EXERCISE REQUIREMENTS = When the line with "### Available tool" appears below, start repeating lines exactly, and keep going through the line with "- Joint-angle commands"; add nothing outside that span.

AVAILABLE DATA =
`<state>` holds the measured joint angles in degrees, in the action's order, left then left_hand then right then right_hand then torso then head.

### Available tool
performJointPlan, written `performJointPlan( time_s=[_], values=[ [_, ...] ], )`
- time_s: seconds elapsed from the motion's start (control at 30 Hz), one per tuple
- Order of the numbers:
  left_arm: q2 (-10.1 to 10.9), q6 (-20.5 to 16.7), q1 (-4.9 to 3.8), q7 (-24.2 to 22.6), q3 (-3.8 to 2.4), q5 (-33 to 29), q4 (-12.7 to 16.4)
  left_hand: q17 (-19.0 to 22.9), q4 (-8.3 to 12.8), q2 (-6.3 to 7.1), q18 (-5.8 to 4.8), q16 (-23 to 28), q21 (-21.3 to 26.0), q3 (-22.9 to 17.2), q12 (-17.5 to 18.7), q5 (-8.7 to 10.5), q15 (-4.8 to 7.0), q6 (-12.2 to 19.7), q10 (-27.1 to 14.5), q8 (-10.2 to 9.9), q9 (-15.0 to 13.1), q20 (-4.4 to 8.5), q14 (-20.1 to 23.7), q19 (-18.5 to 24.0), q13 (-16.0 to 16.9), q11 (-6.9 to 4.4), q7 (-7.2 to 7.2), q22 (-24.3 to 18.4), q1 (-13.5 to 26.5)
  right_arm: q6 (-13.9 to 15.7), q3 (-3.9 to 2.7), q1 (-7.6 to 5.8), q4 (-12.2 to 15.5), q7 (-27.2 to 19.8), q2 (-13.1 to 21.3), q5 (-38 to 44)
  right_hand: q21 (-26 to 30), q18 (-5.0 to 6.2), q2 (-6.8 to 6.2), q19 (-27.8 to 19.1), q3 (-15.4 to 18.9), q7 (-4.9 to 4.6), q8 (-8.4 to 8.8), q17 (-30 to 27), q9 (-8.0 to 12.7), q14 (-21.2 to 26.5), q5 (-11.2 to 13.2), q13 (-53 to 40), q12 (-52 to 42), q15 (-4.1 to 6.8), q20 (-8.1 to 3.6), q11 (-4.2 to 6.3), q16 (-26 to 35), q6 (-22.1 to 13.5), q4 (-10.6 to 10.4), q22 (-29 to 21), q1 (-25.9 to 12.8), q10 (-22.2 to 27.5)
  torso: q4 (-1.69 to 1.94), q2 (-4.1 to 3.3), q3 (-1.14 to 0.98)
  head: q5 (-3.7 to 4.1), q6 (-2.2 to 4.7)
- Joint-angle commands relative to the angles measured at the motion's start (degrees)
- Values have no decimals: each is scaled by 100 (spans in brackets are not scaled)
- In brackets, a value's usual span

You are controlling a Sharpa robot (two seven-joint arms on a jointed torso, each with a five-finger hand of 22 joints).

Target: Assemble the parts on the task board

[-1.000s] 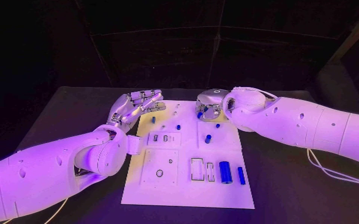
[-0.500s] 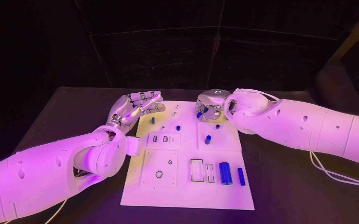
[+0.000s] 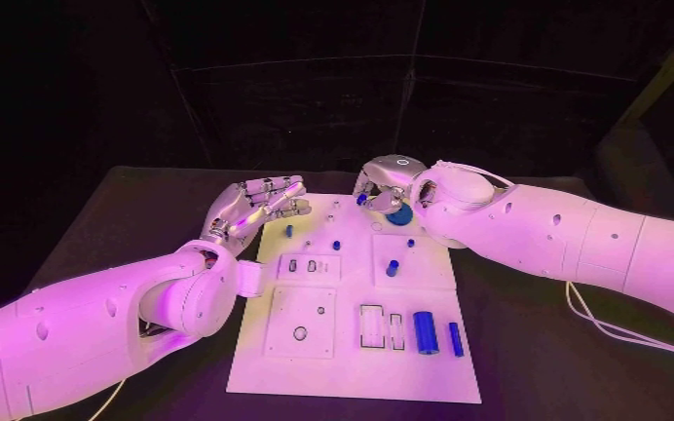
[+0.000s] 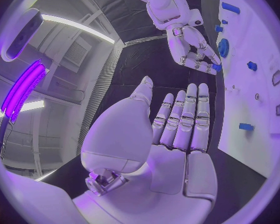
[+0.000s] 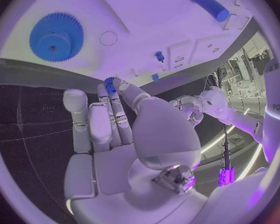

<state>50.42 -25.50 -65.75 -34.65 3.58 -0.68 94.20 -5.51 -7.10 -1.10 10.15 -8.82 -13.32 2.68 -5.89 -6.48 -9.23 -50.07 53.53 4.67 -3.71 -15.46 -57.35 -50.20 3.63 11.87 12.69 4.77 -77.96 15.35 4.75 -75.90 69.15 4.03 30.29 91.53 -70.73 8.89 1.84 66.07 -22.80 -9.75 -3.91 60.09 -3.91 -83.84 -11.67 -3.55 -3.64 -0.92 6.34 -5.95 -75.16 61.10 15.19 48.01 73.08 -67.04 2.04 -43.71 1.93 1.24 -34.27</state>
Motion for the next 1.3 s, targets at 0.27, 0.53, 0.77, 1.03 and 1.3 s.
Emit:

TASK RESPONSE =
### Available tool
performJointPlan, written `performJointPlan( time_s=[_], values=[ [_, ...] ], )`
- time_s: seconds elapsed from the motion's start (control at 30 Hz), one per tuple
- Order of the numbers:
  left_arm: q2 (-10.1 to 10.9), q6 (-20.5 to 16.7), q1 (-4.9 to 3.8), q7 (-24.2 to 22.6), q3 (-3.8 to 2.4), q5 (-33 to 29), q4 (-12.7 to 16.4)
  left_hand: q17 (-19.0 to 22.9), q4 (-8.3 to 12.8), q2 (-6.3 to 7.1), q18 (-5.8 to 4.8), q16 (-23 to 28), q21 (-21.3 to 26.0), q3 (-22.9 to 17.2), q12 (-17.5 to 18.7), q5 (-8.7 to 10.5), q15 (-4.8 to 7.0), q6 (-12.2 to 19.7), q10 (-27.1 to 14.5), q8 (-10.2 to 9.9), q9 (-15.0 to 13.1), q20 (-4.4 to 8.5), q14 (-20.1 to 23.7), q19 (-18.5 to 24.0), q13 (-16.0 to 16.9), q11 (-6.9 to 4.4), q7 (-7.2 to 7.2), q22 (-24.3 to 18.4), q1 (-13.5 to 26.5)
  right_arm: q6 (-13.9 to 15.7), q3 (-3.9 to 2.7), q1 (-7.6 to 5.8), q4 (-12.2 to 15.5), q7 (-27.2 to 19.8), q2 (-13.1 to 21.3), q5 (-38 to 44)
  right_hand: q21 (-26 to 30), q18 (-5.0 to 6.2), q2 (-6.8 to 6.2), q19 (-27.8 to 19.1), q3 (-15.4 to 18.9), q7 (-4.9 to 4.6), q8 (-8.4 to 8.8), q17 (-30 to 27), q9 (-8.0 to 12.7), q14 (-21.2 to 26.5), q5 (-11.2 to 13.2), q13 (-53 to 40), q12 (-52 to 42), q15 (-4.1 to 6.8), q20 (-8.1 to 3.6), q11 (-4.2 to 6.3), q16 (-26 to 35), q6 (-22.1 to 13.5), q4 (-10.6 to 10.4), q22 (-29 to 21), q1 (-25.9 to 12.8), q10 (-22.2 to 27.5)
  torso: q4 (-1.69 to 1.94), q2 (-4.1 to 3.3), q3 (-1.14 to 0.98)
  head: q5 (-3.7 to 4.1), q6 (-2.2 to 4.7)
- Joint-angle commands relative to the angles measured at the motion's start (degrees)

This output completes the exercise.